Moreover, the new organotin catalyst exhibits lower toxicity compared to conventional organotin compounds, addressing environmental and health concerns associated with their use. The reduced toxicity is attributed to the ligand design, which minimizes the release of toxic byproducts during the catalytic process.
Implications for the PVC Industry
The development of the new organotin catalyst represents a significant advancement for the PVC industry, offering several benefits:
Improved production efficiency: The enhanced stability and selectivity of the new catalyst enable more efficient polymerization, reducing energy consumption and lowering production costs.

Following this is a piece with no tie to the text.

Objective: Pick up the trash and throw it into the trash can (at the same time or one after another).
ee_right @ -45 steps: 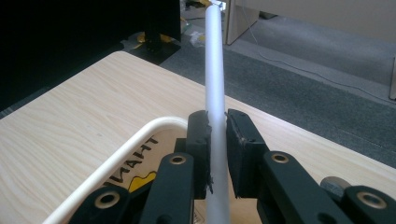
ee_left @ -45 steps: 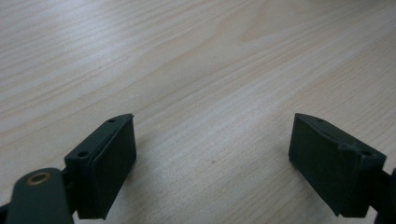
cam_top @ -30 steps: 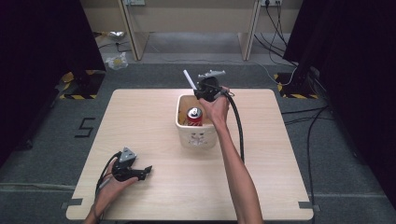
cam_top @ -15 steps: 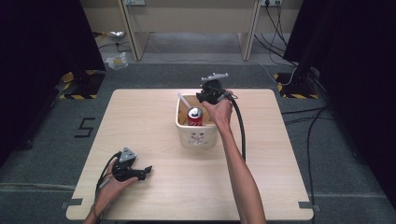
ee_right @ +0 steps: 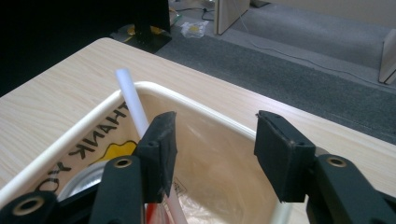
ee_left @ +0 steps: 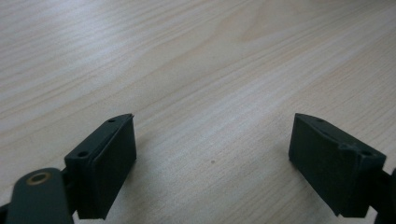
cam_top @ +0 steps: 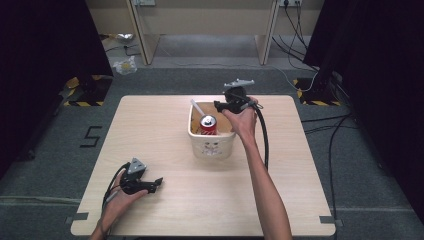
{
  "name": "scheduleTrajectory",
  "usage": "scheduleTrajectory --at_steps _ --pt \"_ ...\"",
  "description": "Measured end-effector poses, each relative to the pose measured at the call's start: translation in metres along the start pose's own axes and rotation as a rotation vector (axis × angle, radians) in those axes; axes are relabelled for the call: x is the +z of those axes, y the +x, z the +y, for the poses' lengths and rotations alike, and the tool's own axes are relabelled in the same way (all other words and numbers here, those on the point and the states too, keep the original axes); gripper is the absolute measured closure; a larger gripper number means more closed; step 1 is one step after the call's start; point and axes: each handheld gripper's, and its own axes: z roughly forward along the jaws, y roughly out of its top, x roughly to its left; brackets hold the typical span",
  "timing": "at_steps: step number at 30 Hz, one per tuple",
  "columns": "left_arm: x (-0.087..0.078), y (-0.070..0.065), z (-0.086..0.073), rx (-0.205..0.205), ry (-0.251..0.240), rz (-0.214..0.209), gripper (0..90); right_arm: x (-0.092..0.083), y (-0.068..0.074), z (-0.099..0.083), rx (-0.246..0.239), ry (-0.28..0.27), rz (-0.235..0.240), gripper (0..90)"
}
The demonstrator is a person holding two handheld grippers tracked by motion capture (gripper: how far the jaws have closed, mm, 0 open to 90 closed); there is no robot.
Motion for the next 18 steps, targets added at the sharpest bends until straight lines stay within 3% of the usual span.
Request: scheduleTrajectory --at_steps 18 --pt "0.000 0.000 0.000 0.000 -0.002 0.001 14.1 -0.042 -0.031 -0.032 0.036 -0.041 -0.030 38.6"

Better product quality: The new catalyst allows for better control over the molecular weight and polydispersity of PVC, resulting in improved product properties and performance.
Reduced environmental impact: The lower toxicity of the new catalyst and the decreased generation of toxic byproducts contribute to a more environmentally friendly production process.
Regulatory compliance: As regulations on organotin compounds become increasingly stringent, the new catalyst offers a viable solution for the PVC industry to meet these requirements while maintaining production efficiency.
Potential Benefits for the Environment
The adoption of the new organotin catalyst in PVC production can lead to several environmental benefits:
Reduced toxic emissions: The lower toxicity of the new catalyst can help minimize the release of toxic substances into the environment during PVC production.
Decreased waste generation: The improved efficiency of the polymerization process can result in reduced waste generation, contributing to a more sustainable production cycle.
Lower energy consumption: The enhanced stability and selectivity of the new catalyst can lead to lower energy consumption during PVC production, reducing greenhouse gas emissions and conserving resources.
Conclusion
The breakthrough in organotin catalyst research offers a promising solution for the PVC industry, addressing both efficiency and environmental challenges. By improving the production process and reducing toxicity, the new catalyst has the potential to revolutionize PVC manufacturing, making it more sustainable and environmentally friendly. While further research and development are needed to optimize the new catalyst and scale up its production, this advancement underscores the importance of innovation in addressing industrial and environmental challenges.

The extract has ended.